◆ Task objective:
Begin at the line containing "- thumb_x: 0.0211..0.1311" in the data below and go on through the line containing "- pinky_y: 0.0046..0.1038", repeating each line exactly; include both ends and no other line.

====== Input data

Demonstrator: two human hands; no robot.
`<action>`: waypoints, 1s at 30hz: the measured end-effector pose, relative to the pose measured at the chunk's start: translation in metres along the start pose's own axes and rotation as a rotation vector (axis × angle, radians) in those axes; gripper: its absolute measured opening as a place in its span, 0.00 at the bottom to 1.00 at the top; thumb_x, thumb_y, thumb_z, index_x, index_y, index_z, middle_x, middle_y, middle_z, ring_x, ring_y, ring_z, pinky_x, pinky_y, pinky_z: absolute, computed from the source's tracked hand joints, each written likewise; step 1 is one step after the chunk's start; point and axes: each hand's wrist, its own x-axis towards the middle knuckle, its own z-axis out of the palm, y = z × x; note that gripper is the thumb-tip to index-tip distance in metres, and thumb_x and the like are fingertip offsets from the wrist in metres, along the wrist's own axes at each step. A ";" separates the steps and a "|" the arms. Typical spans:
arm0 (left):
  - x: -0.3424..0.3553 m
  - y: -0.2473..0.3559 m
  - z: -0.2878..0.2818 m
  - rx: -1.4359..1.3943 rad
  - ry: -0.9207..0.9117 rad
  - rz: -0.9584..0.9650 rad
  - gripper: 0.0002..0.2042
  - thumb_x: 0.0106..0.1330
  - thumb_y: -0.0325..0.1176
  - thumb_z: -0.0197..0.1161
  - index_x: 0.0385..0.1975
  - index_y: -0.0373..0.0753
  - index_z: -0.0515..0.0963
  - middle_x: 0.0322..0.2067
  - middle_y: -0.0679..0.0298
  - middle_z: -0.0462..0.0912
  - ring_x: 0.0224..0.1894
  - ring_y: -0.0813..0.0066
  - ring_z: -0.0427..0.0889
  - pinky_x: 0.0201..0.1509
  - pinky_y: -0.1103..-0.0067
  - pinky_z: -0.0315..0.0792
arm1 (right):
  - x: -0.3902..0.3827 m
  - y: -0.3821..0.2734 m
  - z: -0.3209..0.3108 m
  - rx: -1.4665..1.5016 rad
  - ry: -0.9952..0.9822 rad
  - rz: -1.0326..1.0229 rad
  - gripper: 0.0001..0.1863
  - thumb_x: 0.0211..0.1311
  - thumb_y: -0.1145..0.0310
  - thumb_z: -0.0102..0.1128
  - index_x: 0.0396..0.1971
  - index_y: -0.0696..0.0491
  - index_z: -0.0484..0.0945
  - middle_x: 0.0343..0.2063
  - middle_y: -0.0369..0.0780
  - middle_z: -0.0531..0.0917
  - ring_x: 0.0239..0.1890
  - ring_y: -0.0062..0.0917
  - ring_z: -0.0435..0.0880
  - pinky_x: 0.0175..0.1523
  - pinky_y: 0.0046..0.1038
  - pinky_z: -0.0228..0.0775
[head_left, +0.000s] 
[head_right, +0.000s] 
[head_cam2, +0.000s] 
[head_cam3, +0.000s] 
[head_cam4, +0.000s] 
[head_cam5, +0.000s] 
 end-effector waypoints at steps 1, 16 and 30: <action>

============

◆ Your solution:
  - thumb_x: 0.0211..0.1311
  - thumb_y: -0.1145..0.0310
  - thumb_z: -0.0102..0.1128
  - index_x: 0.0396..0.1971
  - index_y: -0.0696..0.0491
  - index_z: -0.0484..0.0945
  - middle_x: 0.0343..0.2063
  - middle_y: -0.0369..0.0780
  - middle_z: -0.0531..0.0917
  - ring_x: 0.0239..0.1890
  - ring_y: -0.0062..0.0917
  - ring_z: -0.0435..0.0880
  - pinky_x: 0.0175..0.1523
  - pinky_y: 0.0046..0.1038

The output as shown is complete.